[The task] Every line with "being" in it should be copied from the data.

[Entries supplied — start]

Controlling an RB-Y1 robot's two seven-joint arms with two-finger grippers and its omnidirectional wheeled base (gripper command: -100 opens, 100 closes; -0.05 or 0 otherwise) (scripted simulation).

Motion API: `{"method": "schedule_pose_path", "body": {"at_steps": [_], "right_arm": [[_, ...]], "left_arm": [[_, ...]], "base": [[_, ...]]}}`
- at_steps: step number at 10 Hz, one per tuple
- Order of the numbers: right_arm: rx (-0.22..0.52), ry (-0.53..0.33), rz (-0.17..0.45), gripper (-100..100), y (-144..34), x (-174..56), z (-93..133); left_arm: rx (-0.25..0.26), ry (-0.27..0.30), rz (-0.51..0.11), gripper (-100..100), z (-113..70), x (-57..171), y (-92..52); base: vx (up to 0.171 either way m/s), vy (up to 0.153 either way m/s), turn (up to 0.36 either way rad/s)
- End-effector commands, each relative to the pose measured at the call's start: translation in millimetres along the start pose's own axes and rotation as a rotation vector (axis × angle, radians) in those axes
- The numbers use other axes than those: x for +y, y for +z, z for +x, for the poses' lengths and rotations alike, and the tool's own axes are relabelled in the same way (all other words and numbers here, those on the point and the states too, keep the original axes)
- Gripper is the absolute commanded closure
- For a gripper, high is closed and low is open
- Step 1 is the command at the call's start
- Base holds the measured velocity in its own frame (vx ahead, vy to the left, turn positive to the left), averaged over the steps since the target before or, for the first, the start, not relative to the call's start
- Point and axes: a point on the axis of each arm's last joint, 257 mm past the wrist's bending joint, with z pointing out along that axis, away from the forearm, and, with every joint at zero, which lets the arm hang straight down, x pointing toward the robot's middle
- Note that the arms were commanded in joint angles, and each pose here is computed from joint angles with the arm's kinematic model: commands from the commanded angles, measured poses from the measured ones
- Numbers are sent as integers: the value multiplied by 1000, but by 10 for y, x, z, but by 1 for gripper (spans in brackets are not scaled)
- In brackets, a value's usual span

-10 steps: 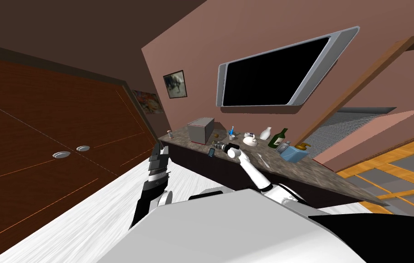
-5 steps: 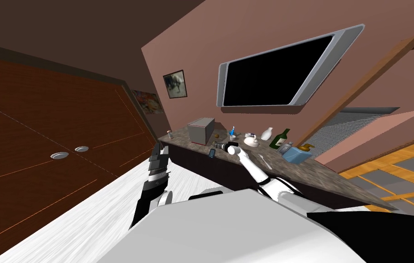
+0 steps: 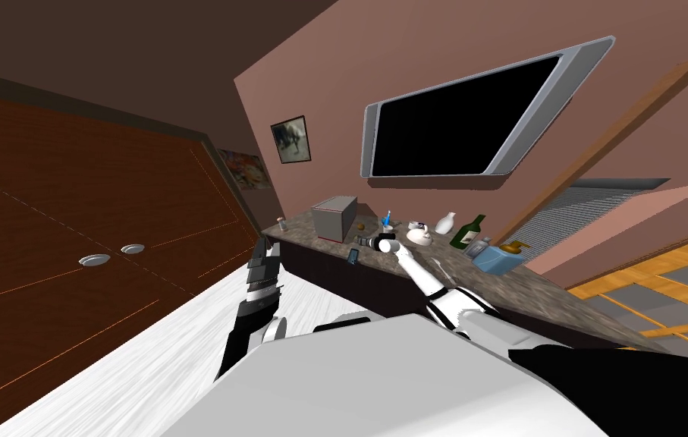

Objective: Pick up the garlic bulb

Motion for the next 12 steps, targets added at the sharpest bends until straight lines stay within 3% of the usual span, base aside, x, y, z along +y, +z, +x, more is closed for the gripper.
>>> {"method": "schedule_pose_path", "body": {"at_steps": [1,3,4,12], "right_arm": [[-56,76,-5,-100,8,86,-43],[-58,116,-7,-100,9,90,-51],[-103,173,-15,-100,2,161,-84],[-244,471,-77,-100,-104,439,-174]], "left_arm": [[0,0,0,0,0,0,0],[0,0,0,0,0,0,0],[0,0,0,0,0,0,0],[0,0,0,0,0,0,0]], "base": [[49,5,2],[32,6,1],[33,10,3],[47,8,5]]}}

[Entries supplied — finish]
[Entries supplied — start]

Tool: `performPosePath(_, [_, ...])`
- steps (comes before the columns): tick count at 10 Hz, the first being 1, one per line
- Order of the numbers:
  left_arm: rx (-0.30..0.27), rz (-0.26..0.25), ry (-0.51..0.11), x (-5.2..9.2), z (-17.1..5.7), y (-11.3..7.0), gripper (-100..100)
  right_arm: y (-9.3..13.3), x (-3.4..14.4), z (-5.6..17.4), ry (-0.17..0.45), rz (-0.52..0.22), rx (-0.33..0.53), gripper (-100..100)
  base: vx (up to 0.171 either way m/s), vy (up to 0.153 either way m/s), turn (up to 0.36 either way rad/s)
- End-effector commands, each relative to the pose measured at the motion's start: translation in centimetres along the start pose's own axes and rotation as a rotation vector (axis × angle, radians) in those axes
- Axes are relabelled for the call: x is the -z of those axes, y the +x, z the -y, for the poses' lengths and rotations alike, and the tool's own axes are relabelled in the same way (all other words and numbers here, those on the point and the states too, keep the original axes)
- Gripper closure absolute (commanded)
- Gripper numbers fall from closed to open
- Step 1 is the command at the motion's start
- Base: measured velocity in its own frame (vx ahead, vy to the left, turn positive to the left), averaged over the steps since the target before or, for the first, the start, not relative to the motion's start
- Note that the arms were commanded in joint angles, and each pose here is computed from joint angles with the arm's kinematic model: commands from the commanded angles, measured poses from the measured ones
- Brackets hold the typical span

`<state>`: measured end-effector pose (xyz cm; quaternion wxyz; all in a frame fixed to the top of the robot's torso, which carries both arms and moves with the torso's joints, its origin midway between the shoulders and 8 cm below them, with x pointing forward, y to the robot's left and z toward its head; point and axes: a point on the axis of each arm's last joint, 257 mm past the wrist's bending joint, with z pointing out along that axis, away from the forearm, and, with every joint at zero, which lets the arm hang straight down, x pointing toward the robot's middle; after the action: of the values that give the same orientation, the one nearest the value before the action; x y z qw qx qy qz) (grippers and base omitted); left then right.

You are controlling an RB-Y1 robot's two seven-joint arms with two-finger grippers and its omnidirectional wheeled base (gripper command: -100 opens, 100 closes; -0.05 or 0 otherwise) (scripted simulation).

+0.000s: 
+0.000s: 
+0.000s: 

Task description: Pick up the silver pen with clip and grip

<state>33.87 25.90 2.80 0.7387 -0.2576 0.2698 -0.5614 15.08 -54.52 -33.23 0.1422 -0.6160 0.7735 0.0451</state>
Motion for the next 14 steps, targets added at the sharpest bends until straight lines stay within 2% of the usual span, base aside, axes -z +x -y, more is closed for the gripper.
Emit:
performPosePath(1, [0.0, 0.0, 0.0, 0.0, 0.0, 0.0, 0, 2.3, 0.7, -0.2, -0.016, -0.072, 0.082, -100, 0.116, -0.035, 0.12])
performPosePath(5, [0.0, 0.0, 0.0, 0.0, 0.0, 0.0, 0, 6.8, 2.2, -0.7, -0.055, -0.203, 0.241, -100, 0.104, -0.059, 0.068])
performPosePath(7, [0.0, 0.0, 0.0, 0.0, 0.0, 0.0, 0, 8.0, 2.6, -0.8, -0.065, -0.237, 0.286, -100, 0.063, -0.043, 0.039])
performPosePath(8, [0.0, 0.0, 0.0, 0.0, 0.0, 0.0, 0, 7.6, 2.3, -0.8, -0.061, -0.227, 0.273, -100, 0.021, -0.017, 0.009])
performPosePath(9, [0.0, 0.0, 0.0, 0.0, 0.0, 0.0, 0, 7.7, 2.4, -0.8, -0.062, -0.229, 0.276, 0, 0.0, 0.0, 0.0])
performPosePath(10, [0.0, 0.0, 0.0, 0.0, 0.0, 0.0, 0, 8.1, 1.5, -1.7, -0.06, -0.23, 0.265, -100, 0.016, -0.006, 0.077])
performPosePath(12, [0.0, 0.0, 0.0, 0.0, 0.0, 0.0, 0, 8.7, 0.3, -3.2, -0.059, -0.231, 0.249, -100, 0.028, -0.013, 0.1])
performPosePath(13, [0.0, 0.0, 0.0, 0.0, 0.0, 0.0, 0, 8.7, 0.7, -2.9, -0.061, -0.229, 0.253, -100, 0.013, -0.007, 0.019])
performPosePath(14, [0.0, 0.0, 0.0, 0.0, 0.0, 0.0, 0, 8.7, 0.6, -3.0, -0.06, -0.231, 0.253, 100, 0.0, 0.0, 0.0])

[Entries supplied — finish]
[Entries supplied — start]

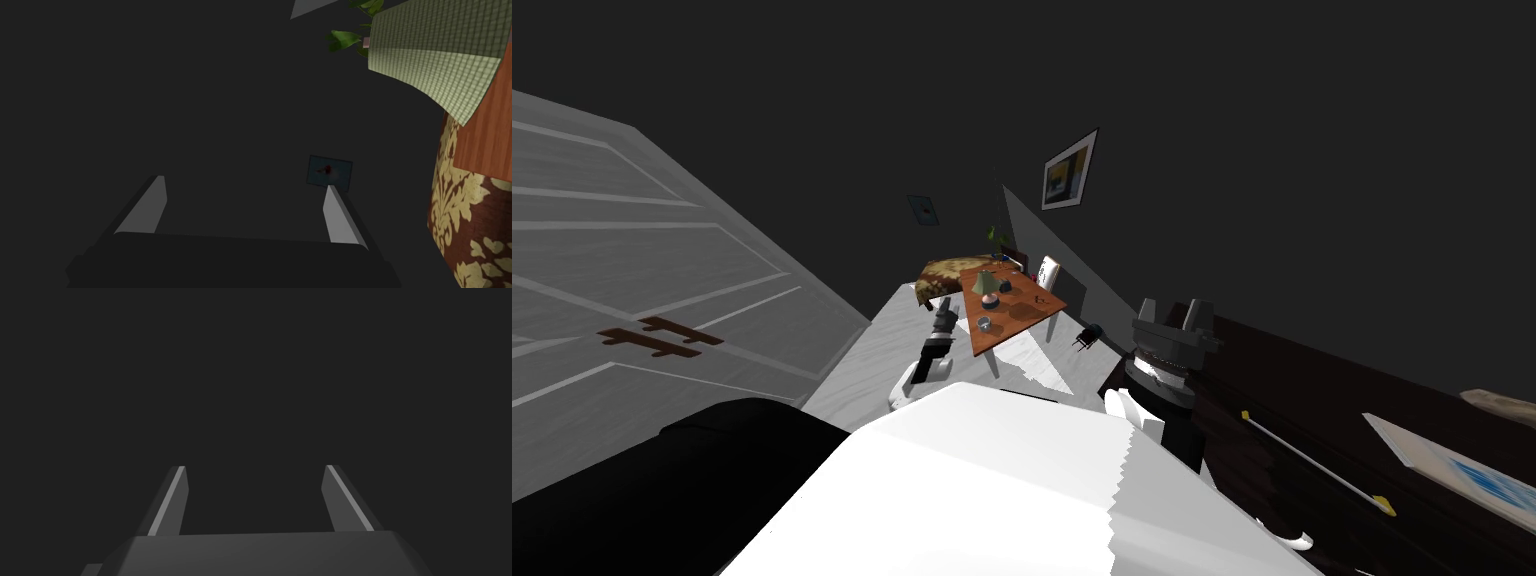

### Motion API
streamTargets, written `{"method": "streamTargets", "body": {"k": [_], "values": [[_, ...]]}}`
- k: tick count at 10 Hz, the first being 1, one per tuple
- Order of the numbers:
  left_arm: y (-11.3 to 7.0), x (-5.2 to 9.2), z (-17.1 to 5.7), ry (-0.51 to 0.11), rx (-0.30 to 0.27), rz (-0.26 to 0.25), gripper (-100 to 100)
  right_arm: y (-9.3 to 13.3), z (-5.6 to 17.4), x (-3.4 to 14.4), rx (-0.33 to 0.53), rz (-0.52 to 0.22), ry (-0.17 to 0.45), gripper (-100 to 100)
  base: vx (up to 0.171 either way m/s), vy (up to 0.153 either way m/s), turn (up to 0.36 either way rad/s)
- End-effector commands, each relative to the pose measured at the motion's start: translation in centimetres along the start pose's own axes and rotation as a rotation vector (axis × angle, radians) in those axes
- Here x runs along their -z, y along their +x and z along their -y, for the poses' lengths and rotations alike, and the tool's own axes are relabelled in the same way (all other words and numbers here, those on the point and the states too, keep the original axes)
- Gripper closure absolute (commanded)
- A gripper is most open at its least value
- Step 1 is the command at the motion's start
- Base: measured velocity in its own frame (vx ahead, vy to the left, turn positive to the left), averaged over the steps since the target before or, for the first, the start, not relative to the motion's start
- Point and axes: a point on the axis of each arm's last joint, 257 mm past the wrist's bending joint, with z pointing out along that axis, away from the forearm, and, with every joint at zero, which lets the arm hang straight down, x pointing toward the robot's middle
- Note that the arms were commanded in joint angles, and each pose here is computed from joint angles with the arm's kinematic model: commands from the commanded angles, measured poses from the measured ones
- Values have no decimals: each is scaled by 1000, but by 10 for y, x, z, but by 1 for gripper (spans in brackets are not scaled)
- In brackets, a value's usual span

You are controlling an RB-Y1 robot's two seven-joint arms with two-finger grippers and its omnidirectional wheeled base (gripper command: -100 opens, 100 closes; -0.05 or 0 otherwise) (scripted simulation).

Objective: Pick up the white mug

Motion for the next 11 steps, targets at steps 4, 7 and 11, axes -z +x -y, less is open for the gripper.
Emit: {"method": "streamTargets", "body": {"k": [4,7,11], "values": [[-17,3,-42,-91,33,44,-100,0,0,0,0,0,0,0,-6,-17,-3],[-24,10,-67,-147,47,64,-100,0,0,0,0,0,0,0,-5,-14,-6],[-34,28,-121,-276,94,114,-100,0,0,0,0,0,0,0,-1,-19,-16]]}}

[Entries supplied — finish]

[Answer area]
- steps (comes before the columns): tick count at 10 Hz, the first being 1, one per line
- k: tick count at 10 Hz, the first being 1, one per tuple

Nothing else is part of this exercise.